I'm not sure I buy, say, a piece of fiction as matching that. A piece of
fiction I'd say is a "conceptual document" because sometimes a cigar is
just a cigar. (This isn't ceding much to the "conceptual document" camp
though - conceptual documents are things too, so we can play your game
when we want to and you can't play ours :-). A software patch is even
further from this. I will agree that your description does match many
common searches though.

"http://www.w3.org/People/thompson/
 http://purl.org/dc/elements/1.1/creator
http://www.ltg.ed.ac.uk/~ht/
"

This is an unusual way of expressing RDF triples, in particular it makes
the difference between use and mention of URIs unclear.

"we have to interpret the first URI as a mention but the second as a
use:"

The first URI is being mentioned? This is true in the natural language
sentence "http://www.w3.org/People/thompson/ is 34 characters long and
uses no character escaping to make use of characters which have special
meaning or are prohibited in URIs". To mention a URI we put it in a
literal, possibly of type <http://www.w3.org/2001/XMLSchema#anyURI>.

Since this isn't allowed with the subject of an RDF triple I assume you
mean:

<http://www.w3.org/People/thompson/>
<http://purl.org/dc/elements/1.1/creator> <http://www.ltg.ed.ac.uk/~ht/>
.

Which means that the entity identified by
<http://www.w3.org/People/thompson/> was created by the entity
identified by <http://www.ltg.ed.ac.uk/~ht/>. If the first entity is a
(conceptual or otherwise) document about Henry S. Thompson's and
<http://www.ltg.ed.ac.uk/~ht/> is Henry S. Thompson then this may well
be true. If either the former is Henry S. Thompson or the latter is a
document then this is not true. We can deal with these situations
though:

<http://www.w3.org/People/thompson/> <xx:rep> <_genid:1> .
<_genid:1> <dc:creator> <http://www.ltg.ed.ac.uk/~ht/> .

("<http://www.w3.org/People/thompson/> has a representation, this
representation was made by <http://www.ltg.ed.ac.uk/~ht/>"). Of course
we can usefully merge the two named and one unnamed nodes here with a
bit more knowledge, but we don't have to in order to be correct.

<http://www.w3.org/People/thompson/> <dc:creator> <_genid:2> .
<_genid:2> <foaf:homepage> <http://www.ltg.ed.ac.uk/~ht/> .

("<http://www.w3.org/People/thompson/> was created by some entity. That
entity has the homepage <http://www.ltg.ed.ac.uk/~ht/>"). (This entails
that the entity in question is a foaf:Agent; that is a person or
organisation, though again this is incidental to our being correct).

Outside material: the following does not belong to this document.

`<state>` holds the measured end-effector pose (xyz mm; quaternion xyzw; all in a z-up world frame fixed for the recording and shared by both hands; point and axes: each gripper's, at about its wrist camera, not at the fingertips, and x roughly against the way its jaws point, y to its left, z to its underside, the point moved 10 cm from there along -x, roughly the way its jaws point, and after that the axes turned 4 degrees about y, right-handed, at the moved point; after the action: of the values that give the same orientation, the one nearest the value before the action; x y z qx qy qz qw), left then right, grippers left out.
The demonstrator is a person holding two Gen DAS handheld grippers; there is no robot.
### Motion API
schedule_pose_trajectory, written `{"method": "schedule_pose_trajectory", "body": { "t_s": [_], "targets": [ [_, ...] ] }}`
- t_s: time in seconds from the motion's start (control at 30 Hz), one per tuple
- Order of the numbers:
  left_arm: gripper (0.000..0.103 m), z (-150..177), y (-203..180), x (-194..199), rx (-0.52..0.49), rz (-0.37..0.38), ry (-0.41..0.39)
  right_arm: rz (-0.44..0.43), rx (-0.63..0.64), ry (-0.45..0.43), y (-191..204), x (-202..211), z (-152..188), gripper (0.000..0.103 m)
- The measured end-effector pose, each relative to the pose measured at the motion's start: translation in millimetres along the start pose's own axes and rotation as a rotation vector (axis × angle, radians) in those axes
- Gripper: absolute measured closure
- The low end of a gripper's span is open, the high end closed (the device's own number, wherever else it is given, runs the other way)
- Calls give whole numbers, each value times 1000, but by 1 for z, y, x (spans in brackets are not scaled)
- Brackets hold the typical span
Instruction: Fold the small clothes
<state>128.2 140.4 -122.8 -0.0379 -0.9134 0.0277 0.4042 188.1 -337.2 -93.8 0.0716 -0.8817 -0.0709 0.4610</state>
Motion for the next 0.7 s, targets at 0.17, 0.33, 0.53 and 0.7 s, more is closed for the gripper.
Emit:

"In the context of the Web, there is clearly a non-arbitrary, although
not strictly necessary, relationship between the descriptive terms and
whatever the recovered web pages denote. Insofar as we've hinted that a
Web Proper Name is a collection of search terms, this analogy is
encouraging, particularly because the first step, from search terms to
URIs, is automated and distributed."

I'm not convinced the connection is strong enough to be usefully
reliable.

Google searches not only change over time, but also according to the
language you search in, whether you allow for results google knows
aren't in that language to be returned, whether you are restricting your
search to pages from a particular country, and whether you ask for
sexual content to be filtered out (and I'm told that "Tour Eiffel" is
Parisian slang for an erection, so your example could be affected).
Other search engines have yet more variants. Not all of these variants
are explicitly dealt with in your system, and this may affect it.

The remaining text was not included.